# [What this task involves]
The word "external" appears in some lines of the entries. Say how many, and give nothing but the number.
[Material provided Boundary: Start]
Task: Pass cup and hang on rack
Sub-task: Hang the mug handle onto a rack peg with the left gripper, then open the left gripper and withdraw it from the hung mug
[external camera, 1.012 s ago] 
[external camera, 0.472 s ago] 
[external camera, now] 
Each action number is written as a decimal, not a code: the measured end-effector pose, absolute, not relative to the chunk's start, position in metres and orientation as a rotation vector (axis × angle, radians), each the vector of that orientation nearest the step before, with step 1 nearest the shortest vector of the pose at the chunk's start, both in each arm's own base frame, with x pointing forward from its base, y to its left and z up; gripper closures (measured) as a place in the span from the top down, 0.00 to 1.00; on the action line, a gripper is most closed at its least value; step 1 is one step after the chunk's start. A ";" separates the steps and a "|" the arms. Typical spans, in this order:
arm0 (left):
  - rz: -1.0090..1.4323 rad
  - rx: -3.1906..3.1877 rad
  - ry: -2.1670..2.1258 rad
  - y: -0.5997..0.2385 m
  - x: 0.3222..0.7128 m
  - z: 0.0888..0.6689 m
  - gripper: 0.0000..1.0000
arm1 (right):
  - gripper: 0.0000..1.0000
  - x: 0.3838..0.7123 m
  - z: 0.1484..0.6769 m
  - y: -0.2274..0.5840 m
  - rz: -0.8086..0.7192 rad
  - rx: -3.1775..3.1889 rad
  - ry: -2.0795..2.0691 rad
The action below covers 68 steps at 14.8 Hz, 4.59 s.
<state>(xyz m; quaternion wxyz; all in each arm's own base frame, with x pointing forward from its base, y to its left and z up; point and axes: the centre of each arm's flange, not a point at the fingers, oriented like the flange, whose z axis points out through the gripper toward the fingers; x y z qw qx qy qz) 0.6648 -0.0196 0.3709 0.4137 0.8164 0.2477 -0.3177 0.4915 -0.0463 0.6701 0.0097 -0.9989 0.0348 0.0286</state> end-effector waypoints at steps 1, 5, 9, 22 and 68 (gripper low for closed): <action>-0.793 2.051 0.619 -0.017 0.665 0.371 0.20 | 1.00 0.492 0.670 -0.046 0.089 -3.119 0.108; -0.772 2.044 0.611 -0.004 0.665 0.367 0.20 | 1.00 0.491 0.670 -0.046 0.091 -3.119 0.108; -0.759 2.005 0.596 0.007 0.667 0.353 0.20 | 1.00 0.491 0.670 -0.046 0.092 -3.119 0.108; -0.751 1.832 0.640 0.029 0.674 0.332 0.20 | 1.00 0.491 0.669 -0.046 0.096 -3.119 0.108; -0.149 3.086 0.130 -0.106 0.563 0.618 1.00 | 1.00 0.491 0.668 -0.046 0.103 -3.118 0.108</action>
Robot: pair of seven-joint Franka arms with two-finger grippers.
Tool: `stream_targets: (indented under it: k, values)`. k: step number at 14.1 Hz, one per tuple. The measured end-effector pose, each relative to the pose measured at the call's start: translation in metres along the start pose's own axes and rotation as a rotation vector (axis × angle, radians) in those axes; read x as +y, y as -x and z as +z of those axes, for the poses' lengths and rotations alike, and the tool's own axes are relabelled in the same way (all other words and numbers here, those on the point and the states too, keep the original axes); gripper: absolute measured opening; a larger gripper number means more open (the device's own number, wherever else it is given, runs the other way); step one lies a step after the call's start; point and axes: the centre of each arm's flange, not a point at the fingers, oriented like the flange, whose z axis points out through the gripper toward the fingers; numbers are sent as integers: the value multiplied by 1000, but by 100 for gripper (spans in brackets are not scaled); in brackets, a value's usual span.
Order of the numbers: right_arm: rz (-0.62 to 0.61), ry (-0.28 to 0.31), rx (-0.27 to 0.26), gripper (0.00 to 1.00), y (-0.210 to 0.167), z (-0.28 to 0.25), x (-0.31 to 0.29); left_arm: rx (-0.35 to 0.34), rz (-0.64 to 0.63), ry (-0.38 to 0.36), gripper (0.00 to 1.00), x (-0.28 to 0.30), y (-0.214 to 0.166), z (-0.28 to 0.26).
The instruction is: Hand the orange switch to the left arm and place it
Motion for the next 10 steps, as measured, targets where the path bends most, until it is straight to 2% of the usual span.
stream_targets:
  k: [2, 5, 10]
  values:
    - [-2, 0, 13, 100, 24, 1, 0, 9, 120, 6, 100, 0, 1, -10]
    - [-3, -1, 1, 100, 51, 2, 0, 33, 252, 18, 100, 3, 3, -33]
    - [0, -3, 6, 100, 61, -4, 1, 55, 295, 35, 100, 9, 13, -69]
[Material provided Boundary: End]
# [Answer box]
3